**TASK DIRECTIONS:** Below is a listing; restate from it, character for character, the lines beginning at the line holding "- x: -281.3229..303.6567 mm" and ending at the line holding "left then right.", both included.

**DATA IN THIS EXERCISE:**
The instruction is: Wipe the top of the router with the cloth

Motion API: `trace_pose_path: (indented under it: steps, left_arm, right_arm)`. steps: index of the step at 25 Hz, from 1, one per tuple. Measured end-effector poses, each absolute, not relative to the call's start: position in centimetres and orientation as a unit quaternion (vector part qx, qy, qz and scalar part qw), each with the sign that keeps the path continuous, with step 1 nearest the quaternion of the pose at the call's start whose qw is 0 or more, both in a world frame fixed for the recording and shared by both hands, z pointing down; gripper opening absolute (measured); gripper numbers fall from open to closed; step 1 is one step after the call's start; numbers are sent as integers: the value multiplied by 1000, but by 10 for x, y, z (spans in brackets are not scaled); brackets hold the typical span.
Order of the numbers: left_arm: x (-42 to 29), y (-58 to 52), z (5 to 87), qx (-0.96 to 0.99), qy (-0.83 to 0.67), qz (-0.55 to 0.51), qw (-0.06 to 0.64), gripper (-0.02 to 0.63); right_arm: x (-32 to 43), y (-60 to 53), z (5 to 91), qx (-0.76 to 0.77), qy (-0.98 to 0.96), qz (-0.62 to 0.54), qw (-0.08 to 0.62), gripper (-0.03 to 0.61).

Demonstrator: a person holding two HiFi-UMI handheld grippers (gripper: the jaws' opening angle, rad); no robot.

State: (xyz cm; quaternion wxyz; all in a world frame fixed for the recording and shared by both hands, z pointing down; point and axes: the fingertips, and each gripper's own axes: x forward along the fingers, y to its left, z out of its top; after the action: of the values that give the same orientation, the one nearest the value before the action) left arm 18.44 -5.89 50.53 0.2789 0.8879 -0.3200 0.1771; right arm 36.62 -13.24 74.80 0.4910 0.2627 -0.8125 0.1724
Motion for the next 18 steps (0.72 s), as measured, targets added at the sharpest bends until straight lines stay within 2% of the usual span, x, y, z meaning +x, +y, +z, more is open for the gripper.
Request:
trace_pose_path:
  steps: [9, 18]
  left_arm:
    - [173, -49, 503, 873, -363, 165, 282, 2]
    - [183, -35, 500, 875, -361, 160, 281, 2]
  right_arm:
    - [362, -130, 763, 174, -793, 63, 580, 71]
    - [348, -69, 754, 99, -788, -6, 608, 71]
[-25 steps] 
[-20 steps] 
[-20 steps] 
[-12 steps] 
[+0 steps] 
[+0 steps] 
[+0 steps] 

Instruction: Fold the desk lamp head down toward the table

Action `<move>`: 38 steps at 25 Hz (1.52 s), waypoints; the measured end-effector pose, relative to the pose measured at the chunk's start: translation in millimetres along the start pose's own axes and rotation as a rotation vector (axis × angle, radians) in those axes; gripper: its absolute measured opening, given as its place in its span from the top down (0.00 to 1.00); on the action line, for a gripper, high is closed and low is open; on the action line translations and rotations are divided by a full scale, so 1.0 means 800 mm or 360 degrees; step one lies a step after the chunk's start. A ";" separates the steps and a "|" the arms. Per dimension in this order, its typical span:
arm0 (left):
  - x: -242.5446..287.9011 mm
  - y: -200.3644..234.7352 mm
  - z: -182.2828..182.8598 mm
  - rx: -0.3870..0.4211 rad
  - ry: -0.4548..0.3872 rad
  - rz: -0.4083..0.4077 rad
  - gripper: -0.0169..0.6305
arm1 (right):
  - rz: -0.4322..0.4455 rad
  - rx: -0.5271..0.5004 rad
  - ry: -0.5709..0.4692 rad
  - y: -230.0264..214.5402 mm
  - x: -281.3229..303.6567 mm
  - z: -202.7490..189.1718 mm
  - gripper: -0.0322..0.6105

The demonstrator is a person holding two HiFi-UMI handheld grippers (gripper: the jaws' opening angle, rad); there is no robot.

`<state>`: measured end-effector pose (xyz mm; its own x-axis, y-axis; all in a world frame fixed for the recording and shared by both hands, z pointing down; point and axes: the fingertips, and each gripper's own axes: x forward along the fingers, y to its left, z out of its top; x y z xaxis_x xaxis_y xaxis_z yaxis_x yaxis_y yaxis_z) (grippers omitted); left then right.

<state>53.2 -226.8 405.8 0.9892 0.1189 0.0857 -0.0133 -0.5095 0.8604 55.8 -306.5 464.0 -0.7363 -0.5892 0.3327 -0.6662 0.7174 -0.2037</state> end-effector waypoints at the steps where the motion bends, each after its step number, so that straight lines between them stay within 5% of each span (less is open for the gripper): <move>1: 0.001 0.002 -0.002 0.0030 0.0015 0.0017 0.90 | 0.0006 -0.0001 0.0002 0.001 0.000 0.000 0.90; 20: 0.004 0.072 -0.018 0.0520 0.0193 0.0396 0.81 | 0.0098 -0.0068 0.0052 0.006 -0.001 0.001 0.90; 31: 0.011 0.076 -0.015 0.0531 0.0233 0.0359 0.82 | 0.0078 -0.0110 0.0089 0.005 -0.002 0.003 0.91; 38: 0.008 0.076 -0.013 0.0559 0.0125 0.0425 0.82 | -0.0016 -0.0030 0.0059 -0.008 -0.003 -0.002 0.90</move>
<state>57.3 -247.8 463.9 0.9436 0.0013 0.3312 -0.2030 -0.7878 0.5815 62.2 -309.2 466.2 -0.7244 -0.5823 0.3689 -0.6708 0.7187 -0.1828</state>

**TASK ANSWER:**
  - x: -281.3229..303.6567 mm
  - z: -202.7490..189.1718 mm
  - gripper: -0.0322..0.6105

The demonstrator is a person holding two HiFi-UMI handheld grippers (gripper: the jaws' opening angle, rad); there is no robot.

`<state>`: measured end-effector pose (xyz mm; its own x-axis, y-axis; all in a world frame fixed for the recording and shared by both hands, z pointing down; point and axes: the fingertips, and each gripper's own axes: x forward along the fingers, y to its left, z out of its top; x y z xaxis_x xaxis_y xaxis_z yaxis_x yaxis_y yaxis_z) (grippers omitted); left then right.

That is the entire output.